▶ Work request:
Emit the entire listing verbatim.

▶ Data shown:
....................

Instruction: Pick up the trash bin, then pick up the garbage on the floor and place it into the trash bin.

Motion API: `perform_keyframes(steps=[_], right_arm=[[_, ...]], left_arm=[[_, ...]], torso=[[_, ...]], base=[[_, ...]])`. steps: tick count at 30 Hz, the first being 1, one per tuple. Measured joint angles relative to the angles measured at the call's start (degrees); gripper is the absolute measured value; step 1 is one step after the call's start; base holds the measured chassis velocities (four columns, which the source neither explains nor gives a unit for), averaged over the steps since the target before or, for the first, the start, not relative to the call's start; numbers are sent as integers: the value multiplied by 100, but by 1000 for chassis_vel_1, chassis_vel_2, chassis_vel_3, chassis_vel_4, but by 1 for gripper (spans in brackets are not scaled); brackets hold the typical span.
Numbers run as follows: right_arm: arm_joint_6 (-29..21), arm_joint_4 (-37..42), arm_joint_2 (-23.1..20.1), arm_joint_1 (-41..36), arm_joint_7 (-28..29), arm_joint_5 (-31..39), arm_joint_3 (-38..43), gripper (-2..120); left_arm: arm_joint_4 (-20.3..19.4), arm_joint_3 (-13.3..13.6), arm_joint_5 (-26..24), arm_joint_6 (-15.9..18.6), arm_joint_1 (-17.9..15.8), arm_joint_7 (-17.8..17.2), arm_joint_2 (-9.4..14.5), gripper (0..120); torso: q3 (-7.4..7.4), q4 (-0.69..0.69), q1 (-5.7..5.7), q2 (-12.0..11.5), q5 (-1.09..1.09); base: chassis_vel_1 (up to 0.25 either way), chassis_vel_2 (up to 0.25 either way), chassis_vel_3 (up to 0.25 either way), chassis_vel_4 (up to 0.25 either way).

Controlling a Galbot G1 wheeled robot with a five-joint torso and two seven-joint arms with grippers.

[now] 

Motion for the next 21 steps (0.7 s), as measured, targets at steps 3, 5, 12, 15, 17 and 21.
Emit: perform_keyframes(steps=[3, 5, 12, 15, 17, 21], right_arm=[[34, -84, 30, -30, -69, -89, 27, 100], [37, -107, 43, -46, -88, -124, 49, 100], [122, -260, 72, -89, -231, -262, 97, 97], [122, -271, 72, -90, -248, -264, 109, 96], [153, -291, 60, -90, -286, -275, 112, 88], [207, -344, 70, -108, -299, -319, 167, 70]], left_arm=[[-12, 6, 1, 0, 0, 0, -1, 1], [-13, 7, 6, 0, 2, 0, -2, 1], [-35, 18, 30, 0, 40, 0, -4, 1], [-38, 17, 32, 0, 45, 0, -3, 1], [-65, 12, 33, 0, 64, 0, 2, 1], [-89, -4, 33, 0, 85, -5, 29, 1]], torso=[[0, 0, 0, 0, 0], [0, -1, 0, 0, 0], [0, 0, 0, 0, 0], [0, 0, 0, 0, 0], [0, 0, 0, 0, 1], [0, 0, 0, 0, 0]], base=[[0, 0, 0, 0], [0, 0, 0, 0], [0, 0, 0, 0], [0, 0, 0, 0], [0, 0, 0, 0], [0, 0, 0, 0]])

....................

▶ Written response:
Instruction: Pick up the trash bin, then pick up the garbage on the floor and place it into the trash bin.

Motion API: `perform_keyframes(steps=[_], right_arm=[[_, ...]], left_arm=[[_, ...]], torso=[[_, ...]], base=[[_, ...]])`. steps: tick count at 30 Hz, the first being 1, one per tuple. Measured joint angles relative to the angles measured at the call's start (degrees); gripper is the absolute measured value; step 1 is one step after the call's start; base holds the measured chassis velocities (four columns, which the source neither explains nor gives a unit for), averaged over the steps since the target before or, for the first, the start, not relative to the call's start; numbers are sent as integers: the value multiplied by 100, but by 1000 for chassis_vel_1, chassis_vel_2, chassis_vel_3, chassis_vel_4, but by 1 for gripper (spans in brackets are not scaled); brackets hold the typical span.
Numbers run as follows: right_arm: arm_joint_6 (-29..21), arm_joint_4 (-37..42), arm_joint_2 (-23.1..20.1), arm_joint_1 (-41..36), arm_joint_7 (-28..29), arm_joint_5 (-31..39), arm_joint_3 (-38..43), gripper (-2..120); left_arm: arm_joint_4 (-20.3..19.4), arm_joint_3 (-13.3..13.6), arm_joint_5 (-26..24), arm_joint_6 (-15.9..18.6), arm_joint_1 (-17.9..15.8), arm_joint_7 (-17.8..17.2), arm_joint_2 (-9.4..14.5), gripper (0..120); torso: q3 (-7.4..7.4), q4 (-0.69..0.69), q1 (-5.7..5.7), q2 (-12.0..11.5), q5 (-1.09..1.09); base: chassis_vel_1 (up to 0.25 either way), chassis_vel_2 (up to 0.25 either way), chassis_vel_3 (up to 0.25 either way), chassis_vel_4 (up to 0.25 either way).

Controlling a Galbot G1 wheeled robot with a five-joint torso and two seven-joint arms with grippers.

[now] 

Motion for the next 21 steps (0.7 s), as measured, targets at steps 3, 5, 12, 15, 17 and 21.
Emit: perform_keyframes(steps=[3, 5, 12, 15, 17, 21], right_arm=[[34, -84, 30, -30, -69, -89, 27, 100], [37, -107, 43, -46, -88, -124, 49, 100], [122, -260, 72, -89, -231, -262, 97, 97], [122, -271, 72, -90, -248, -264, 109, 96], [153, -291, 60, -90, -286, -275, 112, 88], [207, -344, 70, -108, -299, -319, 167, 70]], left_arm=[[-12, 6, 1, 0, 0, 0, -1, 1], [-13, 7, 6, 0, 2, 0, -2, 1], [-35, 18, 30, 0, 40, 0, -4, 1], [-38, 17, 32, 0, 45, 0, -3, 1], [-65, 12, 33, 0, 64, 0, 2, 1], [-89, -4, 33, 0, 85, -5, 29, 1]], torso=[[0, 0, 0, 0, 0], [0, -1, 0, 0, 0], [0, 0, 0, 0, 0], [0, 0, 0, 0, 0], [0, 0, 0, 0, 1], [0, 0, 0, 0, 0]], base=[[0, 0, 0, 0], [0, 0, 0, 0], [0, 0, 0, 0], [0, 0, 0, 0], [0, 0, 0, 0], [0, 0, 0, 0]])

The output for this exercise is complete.